Singapore plans to increase the entry barrier into cryptocurrency trading for retail investors because they are “oblivious” to the associated risks, according to a speech delivered by the Monetary Authority of Singapore (MAS) managing director Ravi Menon on August 29.
According to Menon, retail interest in cryptocurrencies remains very high despite the industry risks warnings. He continued that most of these interests were birthed by the lure of quick gains made through sharp price increases in the space.
Menon noted that banning the crypto industry “is not likely to work” because of the “borderless” nature of the space.
However, the authorities might introduce new measures like customer suitability tests and limit the use of credit and leverage facilities for crypto trading to protect retail investors.
Menon added that cryptocurrencies could not function as money because of their volatile nature. However, he recognizes that tokenization and distributed ledgers hold economic potential.
Singapore’s crypto stance is “not contradictory”
The regulator’s top executive touched on the agency’s posture towards the crypto industry. Menon said:
“MAS’ facilitative posture on digital asset activities and restrictive stance on cryptocurrency speculation are not contradictory.”
According to Menon, the crypto market is prone to risks of market manipulation. However, MAS and other global regulators are working to enhance regulations in this space.
Singapore has been one of the forward-thinking countries regarding crypto regulations globally. But the recent market crash showed the regulators that its rules are not comprehensive enough.
The market downturn has forced a rethink of its strategies, with greater emphasis now on protecting retail investors from the industry’s risks.
In January, MAS limited public promotions of crypto.

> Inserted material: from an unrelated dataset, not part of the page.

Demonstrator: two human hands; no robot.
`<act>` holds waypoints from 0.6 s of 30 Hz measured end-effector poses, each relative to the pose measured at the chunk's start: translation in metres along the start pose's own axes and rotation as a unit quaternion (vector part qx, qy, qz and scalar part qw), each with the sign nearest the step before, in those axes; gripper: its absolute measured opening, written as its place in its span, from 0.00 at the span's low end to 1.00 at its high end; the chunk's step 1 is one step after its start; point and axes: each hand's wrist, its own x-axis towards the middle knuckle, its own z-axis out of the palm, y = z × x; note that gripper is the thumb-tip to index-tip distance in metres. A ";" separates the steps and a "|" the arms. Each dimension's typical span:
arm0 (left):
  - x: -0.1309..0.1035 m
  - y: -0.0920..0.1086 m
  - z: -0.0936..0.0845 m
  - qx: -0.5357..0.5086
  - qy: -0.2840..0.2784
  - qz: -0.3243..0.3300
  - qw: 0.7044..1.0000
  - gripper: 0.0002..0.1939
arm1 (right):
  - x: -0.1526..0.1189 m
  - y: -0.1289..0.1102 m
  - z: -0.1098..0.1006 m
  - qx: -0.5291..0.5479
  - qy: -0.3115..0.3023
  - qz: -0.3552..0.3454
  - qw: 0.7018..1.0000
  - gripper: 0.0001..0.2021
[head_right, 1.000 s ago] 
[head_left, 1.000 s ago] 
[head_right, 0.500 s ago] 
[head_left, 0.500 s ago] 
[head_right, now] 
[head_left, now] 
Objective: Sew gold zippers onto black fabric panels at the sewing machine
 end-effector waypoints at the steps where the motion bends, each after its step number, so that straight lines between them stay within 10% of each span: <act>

The regulator has also introduced varying regulations since the record market crash.
Bloomberg also reported that Singapore’s Central Bank sent questionnaires to all crypto firms licensed by MAS to inquire about their operations and holdings.
The report revealed that the questionnaire is designed for the regulator to determine these firms’ financial stability, business activities, and interconnectivity.
Ravi Menon said the regulator is working on a regulatory approach towards stablecoins, which would be revealed by October.
Menon said stablecoins will reach their potential if users were confident they would maintain a stable value.
However, many stablecoins cannot uphold their value because their reserves, like commercial papers, “are exposed to credit, market, and liquidity risks.”
Meanwhile, Menon noted that the broader financial market is at “risk of contagion” due to financial institutions’ exposure to digital assets.
However, regulators are working on a framework to clarify the level of crypto exposure traditional institutions can have. According to Menon, the framework will “reduce risks of spillovers into the traditional banking system.”